• **The problem**
Copy out the entries that come next, exactly.

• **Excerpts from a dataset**
********

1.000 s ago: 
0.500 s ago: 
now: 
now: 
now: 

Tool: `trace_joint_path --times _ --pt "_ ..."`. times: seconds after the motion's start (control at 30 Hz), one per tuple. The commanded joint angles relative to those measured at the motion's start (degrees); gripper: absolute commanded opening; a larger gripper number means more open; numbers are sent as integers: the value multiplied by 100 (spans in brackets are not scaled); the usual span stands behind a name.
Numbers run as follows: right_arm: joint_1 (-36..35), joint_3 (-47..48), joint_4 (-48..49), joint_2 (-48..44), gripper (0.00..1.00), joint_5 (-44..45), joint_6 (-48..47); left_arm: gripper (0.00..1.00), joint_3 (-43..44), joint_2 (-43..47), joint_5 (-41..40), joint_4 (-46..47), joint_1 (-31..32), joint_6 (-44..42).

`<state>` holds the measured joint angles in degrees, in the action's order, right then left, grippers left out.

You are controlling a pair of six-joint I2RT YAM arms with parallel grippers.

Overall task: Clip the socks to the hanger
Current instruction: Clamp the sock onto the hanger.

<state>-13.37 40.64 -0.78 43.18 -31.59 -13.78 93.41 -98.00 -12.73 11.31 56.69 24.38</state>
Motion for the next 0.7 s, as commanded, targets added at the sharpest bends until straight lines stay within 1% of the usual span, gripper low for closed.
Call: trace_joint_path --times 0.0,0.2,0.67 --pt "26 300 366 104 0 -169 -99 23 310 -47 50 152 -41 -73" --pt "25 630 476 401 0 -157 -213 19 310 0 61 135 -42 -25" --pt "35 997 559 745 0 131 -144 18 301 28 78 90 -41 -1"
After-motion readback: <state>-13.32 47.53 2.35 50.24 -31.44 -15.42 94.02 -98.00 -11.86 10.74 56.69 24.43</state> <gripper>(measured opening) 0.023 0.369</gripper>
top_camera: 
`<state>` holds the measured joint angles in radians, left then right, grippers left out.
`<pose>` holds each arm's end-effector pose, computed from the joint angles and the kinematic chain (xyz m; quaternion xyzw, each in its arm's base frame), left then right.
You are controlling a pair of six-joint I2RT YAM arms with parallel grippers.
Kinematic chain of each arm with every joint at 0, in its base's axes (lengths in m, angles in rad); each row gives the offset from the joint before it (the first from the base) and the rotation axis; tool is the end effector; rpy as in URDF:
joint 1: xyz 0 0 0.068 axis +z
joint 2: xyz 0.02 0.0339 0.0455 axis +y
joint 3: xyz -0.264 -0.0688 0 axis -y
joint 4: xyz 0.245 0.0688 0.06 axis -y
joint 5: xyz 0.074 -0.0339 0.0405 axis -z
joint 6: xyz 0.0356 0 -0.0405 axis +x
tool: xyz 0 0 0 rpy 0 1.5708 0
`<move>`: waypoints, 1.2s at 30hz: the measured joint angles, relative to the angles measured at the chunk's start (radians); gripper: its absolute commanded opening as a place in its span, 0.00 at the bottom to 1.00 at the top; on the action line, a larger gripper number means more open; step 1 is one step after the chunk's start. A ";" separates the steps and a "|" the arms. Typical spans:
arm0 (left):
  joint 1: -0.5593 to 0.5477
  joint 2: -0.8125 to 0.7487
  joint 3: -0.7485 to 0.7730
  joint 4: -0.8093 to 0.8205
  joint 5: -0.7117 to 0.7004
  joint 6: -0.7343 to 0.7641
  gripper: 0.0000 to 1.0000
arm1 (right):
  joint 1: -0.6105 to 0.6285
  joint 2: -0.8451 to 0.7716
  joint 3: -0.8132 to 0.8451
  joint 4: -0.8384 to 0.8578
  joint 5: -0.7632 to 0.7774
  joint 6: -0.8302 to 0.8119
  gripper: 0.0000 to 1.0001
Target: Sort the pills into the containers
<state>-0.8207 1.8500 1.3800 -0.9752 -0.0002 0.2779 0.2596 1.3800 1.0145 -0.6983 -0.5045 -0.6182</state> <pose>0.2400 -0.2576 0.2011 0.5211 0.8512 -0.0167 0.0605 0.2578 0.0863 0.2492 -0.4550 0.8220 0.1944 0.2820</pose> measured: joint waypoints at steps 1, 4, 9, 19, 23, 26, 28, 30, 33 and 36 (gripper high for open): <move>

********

• **Task output**
1.000 s ago: 
0.500 s ago: 
now: 
now: 
now: 

Tool: `trace_joint_path --times _ --pt "_ ..."`. times: seconds after the motion's start (control at 30 Hz), one per tuple. The commanded joint angles relative to those measured at the motion's start (degrees); gripper: absolute commanded opening; a larger gripper number means more open; numbers are sent as integers: the value multiplied by 100 (spans in brackets are not scaled); the usual span stands behind a name.
Numbers run as follows: right_arm: joint_1 (-36..35), joint_3 (-47..48), joint_4 (-48..49), joint_2 (-48..44), gripper (0.00..1.00), joint_5 (-44..45), joint_6 (-48..47); left_arm: gripper (0.00..1.00), joint_3 (-43..44), joint_2 (-43..47), joint_5 (-41..40), joint_4 (-46..47), joint_1 (-31..32), joint_6 (-44..42).

`<state>` holds the measured joint angles in degrees, in the action's order, right then left, grippers left out.

You are controlling a pair of six-joint I2RT YAM arms with parallel grippers.

Overall task: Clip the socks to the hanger
Current instruction: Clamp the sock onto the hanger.

<state>-13.37 40.64 -0.78 43.18 -31.59 -13.78 93.41 -98.00 -12.73 11.31 56.69 24.38</state>
Motion for the next 0.7 s, as commanded, targets added at the sharpest bends until straight lines stay within 1% of the usual span, gripper low for closed.
Call: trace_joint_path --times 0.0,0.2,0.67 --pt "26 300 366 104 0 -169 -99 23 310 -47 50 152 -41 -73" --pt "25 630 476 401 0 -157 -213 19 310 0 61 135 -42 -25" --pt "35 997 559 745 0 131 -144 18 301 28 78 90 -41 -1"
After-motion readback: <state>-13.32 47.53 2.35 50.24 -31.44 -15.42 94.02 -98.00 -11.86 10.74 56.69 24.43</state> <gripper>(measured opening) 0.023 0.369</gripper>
top_camera: 
`<state>` holds the measured joint angles in radians, left then right, grippers left out.
`<pose>` holds each arm's end-effector pose, computed from the joint angles and the kinematic chain (xyz m; quaternion xyzw, each in its arm's base frame), left then right.
You are controlling a pair of six-joint I2RT YAM arms with parallel grippers.
Kinematic chain of each arm with every joint at 0, in its base's axes (lengths in m, angles in rad); each row gives the offset from the joint before it (the first from the base) and the rotation axis; tool is the end effector; rpy as in URDF:
joint 1: xyz 0 0 0.068 axis +z
joint 2: xyz 0.02 0.0339 0.0455 axis +y
joint 3: xyz -0.264 -0.0688 0 axis -y
joint 4: xyz 0.245 0.0688 0.06 axis -y
joint 5: xyz 0.074 -0.0339 0.0405 axis -z
joint 6: xyz 0.0356 0 -0.0405 axis +x
tool: xyz 0 0 0 rpy 0 1.5708 0
`<move>`: waypoints, 1.2s at 30hz: the measured joint angles, relative to the angles measured at the chunk's start (radians); gripper: its absolute commanded opening as a place in its span, 0.00 at the bottom to 1.00 at the top; on the action line, a larger gripper number means more open; step 1 is one step after the chunk's start. A ";" separates the steps and a "|" the arms. Typical spans:
arm0 (left):
  joint 1: -0.5593 to 0.5477
  joint 2: -0.8125 to 0.7487
  joint 3: -0.7485 to 0.7730
  joint 4: -0.8093 to 0.8205
  joint 5: -0.7117 to 0.7004
  joint 6: -0.7343 to 0.7641
  gripper: 0.0000 to 1.0000
arm1 (right):
  joint 1: -0.6105 to 0.6285
  joint 2: -0.8451 to 0.7716
  joint 3: -0.8132 to 0.8451
  joint 4: -0.8384 to 0.8578
  joint 5: -0.7632 to 0.7774
  joint 6: -0.8302 to 0.8119
  gripper: 0.0000 to 1.0001
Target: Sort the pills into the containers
<state>-0.8207 1.8500 1.3800 -0.9752 -0.0002 0.2779 0.2596 1.3800 1.0145 -0.6983 -0.5045 -0.6182</state> <pose>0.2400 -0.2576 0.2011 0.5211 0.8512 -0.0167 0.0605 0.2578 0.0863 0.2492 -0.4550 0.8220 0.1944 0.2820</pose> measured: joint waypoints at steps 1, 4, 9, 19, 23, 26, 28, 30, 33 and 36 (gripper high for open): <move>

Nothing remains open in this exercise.